## TASK TO COMPLETE:
Copy each line below holding "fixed".
-------- INFORMATION SUPPLIED
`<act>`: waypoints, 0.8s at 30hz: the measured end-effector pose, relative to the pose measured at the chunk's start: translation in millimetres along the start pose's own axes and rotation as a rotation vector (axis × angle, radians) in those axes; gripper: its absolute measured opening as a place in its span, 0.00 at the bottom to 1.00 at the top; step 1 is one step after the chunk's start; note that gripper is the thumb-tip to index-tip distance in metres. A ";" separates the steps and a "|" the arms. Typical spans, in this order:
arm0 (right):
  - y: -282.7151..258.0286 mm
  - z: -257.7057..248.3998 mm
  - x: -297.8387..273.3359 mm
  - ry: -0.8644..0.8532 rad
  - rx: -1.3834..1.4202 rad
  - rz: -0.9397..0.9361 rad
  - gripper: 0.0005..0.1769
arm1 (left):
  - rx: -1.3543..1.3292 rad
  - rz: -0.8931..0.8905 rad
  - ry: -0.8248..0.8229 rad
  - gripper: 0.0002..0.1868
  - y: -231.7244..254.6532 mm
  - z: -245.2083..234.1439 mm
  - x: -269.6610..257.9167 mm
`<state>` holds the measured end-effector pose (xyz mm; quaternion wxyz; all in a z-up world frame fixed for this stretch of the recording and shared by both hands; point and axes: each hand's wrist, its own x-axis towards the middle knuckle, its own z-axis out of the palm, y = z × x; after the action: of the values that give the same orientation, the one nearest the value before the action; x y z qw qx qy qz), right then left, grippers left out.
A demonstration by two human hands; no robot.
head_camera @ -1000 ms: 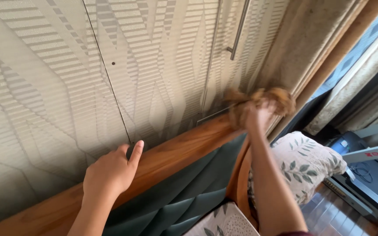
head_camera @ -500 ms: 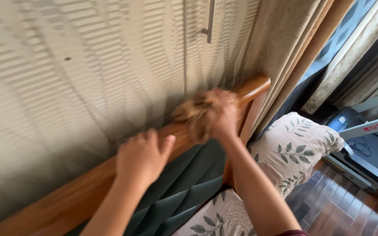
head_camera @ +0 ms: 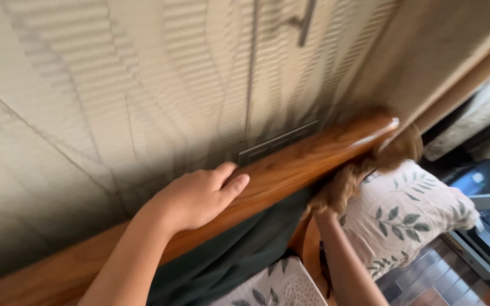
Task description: Cleaning the headboard and frame of a bed with a cloth.
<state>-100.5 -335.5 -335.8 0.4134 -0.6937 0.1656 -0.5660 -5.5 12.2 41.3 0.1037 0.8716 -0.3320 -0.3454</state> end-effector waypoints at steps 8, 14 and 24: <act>95.3 -77.7 -143.1 0.208 0.380 0.588 0.24 | -0.024 0.095 0.049 0.36 -8.3 -4.6 -7.7; -29.8 -29.7 -48.4 0.162 -0.061 0.292 0.21 | -0.020 0.098 0.094 0.34 -12.1 1.5 -13.5; -292.9 53.0 48.8 -0.111 -0.187 -0.165 0.18 | -0.423 0.671 0.661 0.35 -41.1 14.0 -26.4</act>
<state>-106.5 -172.5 -82.2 0.3077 -0.7707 0.1369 -0.5409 -8.3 61.2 28.2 0.4822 0.7397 -0.4657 -0.0586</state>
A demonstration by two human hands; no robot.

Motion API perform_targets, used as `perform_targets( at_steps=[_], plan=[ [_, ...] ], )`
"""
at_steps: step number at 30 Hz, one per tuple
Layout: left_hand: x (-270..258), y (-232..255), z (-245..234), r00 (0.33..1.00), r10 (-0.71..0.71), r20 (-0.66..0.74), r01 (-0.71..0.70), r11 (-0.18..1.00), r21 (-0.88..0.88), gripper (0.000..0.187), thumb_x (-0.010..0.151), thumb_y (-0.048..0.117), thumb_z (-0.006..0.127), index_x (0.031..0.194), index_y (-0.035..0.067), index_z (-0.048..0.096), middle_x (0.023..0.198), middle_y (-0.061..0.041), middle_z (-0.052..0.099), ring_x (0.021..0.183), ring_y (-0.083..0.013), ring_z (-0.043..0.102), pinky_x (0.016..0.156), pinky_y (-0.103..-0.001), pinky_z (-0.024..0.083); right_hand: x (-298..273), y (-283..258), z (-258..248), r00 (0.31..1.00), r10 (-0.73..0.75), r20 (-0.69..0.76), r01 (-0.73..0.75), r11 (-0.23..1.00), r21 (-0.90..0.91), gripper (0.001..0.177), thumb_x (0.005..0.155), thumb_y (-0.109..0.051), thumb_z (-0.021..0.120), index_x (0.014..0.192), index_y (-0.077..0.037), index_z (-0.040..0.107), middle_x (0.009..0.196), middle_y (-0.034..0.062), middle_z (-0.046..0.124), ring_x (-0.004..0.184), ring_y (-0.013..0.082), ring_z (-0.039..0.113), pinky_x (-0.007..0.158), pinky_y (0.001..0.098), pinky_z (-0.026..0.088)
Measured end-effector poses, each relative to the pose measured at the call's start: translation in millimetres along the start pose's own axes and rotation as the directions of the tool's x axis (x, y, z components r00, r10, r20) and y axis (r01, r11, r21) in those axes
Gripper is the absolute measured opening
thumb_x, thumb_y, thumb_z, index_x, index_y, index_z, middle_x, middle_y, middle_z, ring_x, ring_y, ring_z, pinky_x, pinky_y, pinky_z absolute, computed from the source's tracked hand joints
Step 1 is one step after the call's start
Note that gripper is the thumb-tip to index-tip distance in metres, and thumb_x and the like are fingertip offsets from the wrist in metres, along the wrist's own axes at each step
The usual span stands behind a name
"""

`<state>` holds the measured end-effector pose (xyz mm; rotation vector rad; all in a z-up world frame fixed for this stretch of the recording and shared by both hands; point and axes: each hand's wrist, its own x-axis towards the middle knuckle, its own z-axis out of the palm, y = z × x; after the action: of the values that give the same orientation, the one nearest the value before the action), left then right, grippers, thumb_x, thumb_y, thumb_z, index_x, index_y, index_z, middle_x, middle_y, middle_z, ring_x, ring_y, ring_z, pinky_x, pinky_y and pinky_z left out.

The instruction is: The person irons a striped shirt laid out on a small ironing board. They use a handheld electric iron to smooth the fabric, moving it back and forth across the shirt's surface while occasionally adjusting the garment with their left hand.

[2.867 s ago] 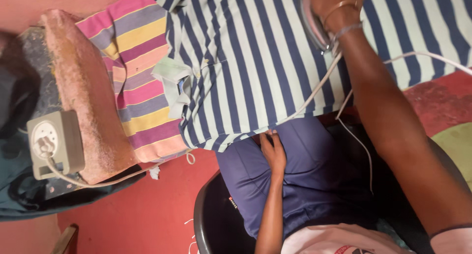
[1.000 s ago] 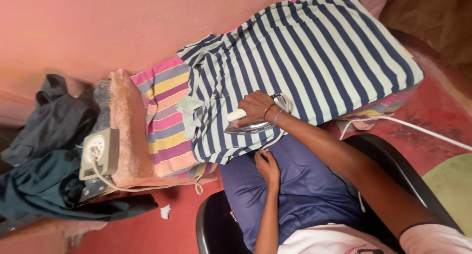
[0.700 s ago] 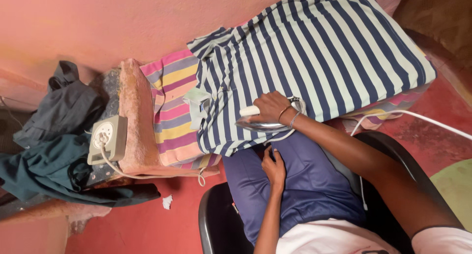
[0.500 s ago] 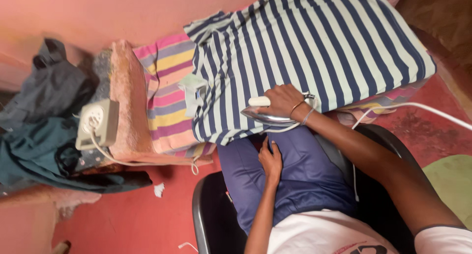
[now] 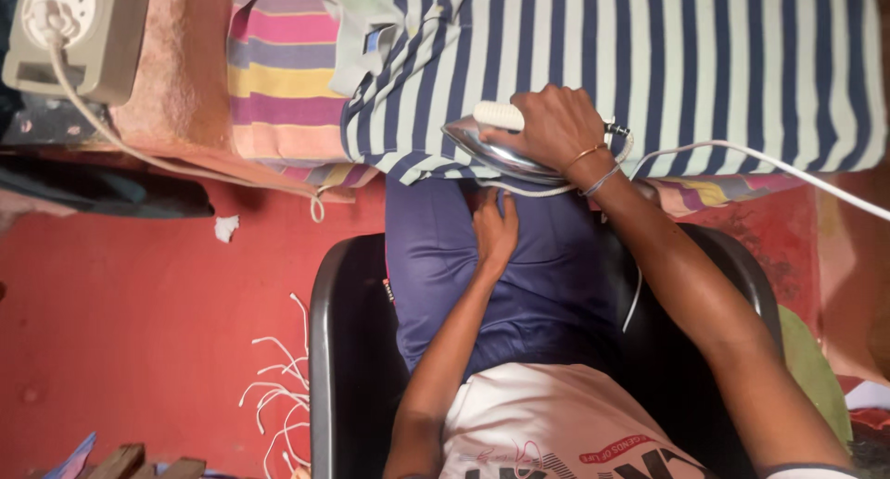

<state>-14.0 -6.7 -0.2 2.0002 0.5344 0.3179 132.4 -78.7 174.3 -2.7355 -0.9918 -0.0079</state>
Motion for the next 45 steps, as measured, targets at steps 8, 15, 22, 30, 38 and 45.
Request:
perform_targets(
  at_steps=[8, 15, 22, 30, 38, 45],
  plan=[
    [1.0, 4.8, -0.6, 0.999, -0.051, 0.006, 0.051, 0.999, 0.013, 0.04, 0.099, 0.024, 0.055, 0.124, -0.006, 0.066, 0.105, -0.034, 0.069, 0.098, -0.0516, 0.066, 0.089, -0.055, 0.05, 55.9, -38.3, 30.7, 0.99, -0.099, -0.099, 0.103, 0.994, 0.032, 0.07, 0.087, -0.072, 0.07, 0.073, -0.004, 0.075, 0.051, 0.0136, 0.062, 0.043, 0.0252, 0.062, 0.043, 0.0372, 0.047],
    [-0.2, -4.5, 2.0, 0.998, -0.05, 0.035, 0.049, 0.999, 0.007, 0.044, 0.102, 0.027, 0.053, 0.129, -0.006, 0.062, 0.114, -0.034, 0.068, 0.107, -0.051, 0.065, 0.097, -0.052, 0.048, 63.3, -39.3, 37.5, 0.984, -0.133, -0.115, 0.139, 0.989, 0.046, 0.069, 0.086, -0.072, 0.072, 0.074, -0.004, 0.075, 0.054, 0.0142, 0.063, 0.045, 0.0264, 0.063, 0.044, 0.0388, 0.048],
    [0.9, -14.6, 4.2, 0.999, -0.019, 0.048, 0.021, 0.999, -0.041, 0.043, 0.101, 0.028, 0.051, 0.127, -0.005, 0.063, 0.124, -0.031, 0.067, 0.116, -0.0487, 0.063, 0.102, -0.05, 0.046, 36.4, -17.5, 19.8, 1.0, 0.009, 0.01, -0.009, 0.998, 0.057, 0.068, 0.091, -0.072, 0.069, 0.085, -0.005, 0.079, 0.06, 0.0137, 0.068, 0.051, 0.0253, 0.068, 0.048, 0.0386, 0.053],
    [1.6, -15.8, 3.6, 0.998, -0.027, 0.064, 0.031, 0.997, -0.066, 0.043, 0.101, 0.027, 0.052, 0.129, -0.004, 0.061, 0.125, -0.03, 0.067, 0.116, -0.0482, 0.062, 0.101, -0.05, 0.046, -32.1, 51.3, -7.6, 0.907, 0.392, -0.153, -0.39, 0.92, 0.047, 0.058, 0.089, -0.06, 0.079, 0.098, -0.003, 0.08, 0.074, 0.0202, 0.073, 0.063, 0.0335, 0.072, 0.059, 0.0455, 0.057],
    [0.8, 1.2, -8.1, 0.987, -0.101, 0.127, 0.113, 0.989, -0.097, 0.036, 0.101, 0.026, 0.052, 0.125, 0.001, 0.062, 0.109, -0.028, 0.073, 0.104, -0.046, 0.069, 0.091, -0.049, 0.051, -6.2, 198.1, 24.2, 0.691, 0.562, -0.455, -0.625, 0.781, 0.016, 0.051, 0.084, -0.053, 0.08, 0.091, -0.002, 0.078, 0.077, 0.0217, 0.073, 0.069, 0.039, 0.073, 0.065, 0.0504, 0.056],
    [1.5, 5.6, -13.1, 0.975, -0.145, 0.166, 0.166, 0.979, -0.119, 0.037, 0.101, 0.024, 0.052, 0.127, -0.001, 0.06, 0.111, -0.027, 0.072, 0.105, -0.0422, 0.07, 0.091, -0.046, 0.052, 9.9, 261.9, 33.8, 0.631, 0.72, -0.289, -0.742, 0.669, 0.045, 0.043, 0.101, -0.04, 0.07, 0.106, 0.003, 0.073, 0.097, 0.0297, 0.072, 0.09, 0.0481, 0.07, 0.08, 0.0565, 0.052]
  ],
)
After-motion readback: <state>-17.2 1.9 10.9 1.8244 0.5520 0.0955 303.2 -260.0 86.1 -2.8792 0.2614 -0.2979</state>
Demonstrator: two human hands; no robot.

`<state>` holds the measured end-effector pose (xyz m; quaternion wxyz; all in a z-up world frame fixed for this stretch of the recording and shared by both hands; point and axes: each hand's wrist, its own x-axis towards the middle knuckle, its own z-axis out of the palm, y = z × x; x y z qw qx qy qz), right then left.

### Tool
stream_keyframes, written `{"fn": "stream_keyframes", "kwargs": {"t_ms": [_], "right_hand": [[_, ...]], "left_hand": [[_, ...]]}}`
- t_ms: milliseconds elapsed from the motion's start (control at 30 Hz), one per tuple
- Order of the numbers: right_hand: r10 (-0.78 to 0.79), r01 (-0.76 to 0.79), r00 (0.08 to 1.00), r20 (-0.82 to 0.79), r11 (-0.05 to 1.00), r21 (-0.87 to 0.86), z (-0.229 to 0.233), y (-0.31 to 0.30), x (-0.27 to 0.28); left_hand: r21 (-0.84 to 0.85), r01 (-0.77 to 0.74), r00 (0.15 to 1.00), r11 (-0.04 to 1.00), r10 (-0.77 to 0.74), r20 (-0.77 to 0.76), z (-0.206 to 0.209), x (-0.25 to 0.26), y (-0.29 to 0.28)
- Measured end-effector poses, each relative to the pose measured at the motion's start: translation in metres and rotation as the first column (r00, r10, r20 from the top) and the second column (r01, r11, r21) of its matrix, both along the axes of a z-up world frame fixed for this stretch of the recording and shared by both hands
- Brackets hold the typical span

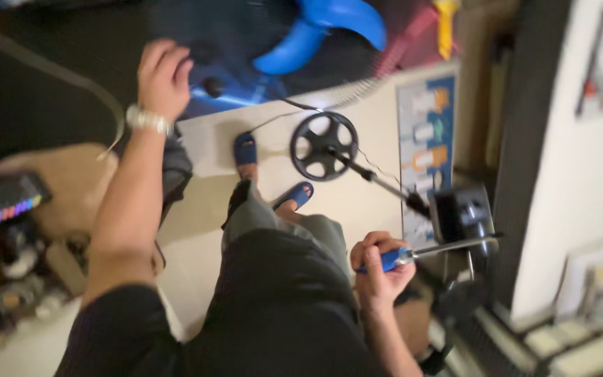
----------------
## FINAL ANSWER:
`<state>` holds the measured end-effector pose (xyz mm; quaternion wxyz; all in a z-up world frame fixed for this stretch of the recording and shared by both hands; point and axes: each hand's wrist, its own x-axis towards the middle knuckle, its own z-axis out of the palm, y = z × x; after the action: of the values that give the same orientation, the one nearest the value before the action; x y z qw qx qy qz), right then left, grippers left out.
`<state>` holds the measured end-effector pose (xyz mm; rotation vector rad; all in a z-up world frame fixed for this stretch of the recording and shared by both hands; point and axes: each hand's wrist, its own x-axis towards the middle knuckle, its own z-axis out of the palm, y = z × x; after the action: of the values that give the same orientation, the one nearest the value before the action), left then right, grippers, thumb_x, thumb_y, thumb_z, index_x, index_y, index_z, middle_x, middle_y, middle_z, ring_x, ring_y, ring_z, pinky_x, pinky_y and pinky_z left out.
`<state>` holds the measured end-effector pose (xyz m; quaternion wxyz; all in a z-up world frame fixed for this stretch of the recording and shared by both hands; point and axes: each hand's wrist, its own x-axis towards the middle knuckle, its own z-axis out of the palm, y = z × x; x y z qw qx qy qz), right then left.
- Measured end-effector poses, each relative to the pose measured at the motion's start: translation in metres and rotation as the first column (r00, r10, r20 from the top) and the second column (r01, r11, r21) of its matrix, both along the axes of a z-up world frame fixed for this stretch of the recording and shared by both hands

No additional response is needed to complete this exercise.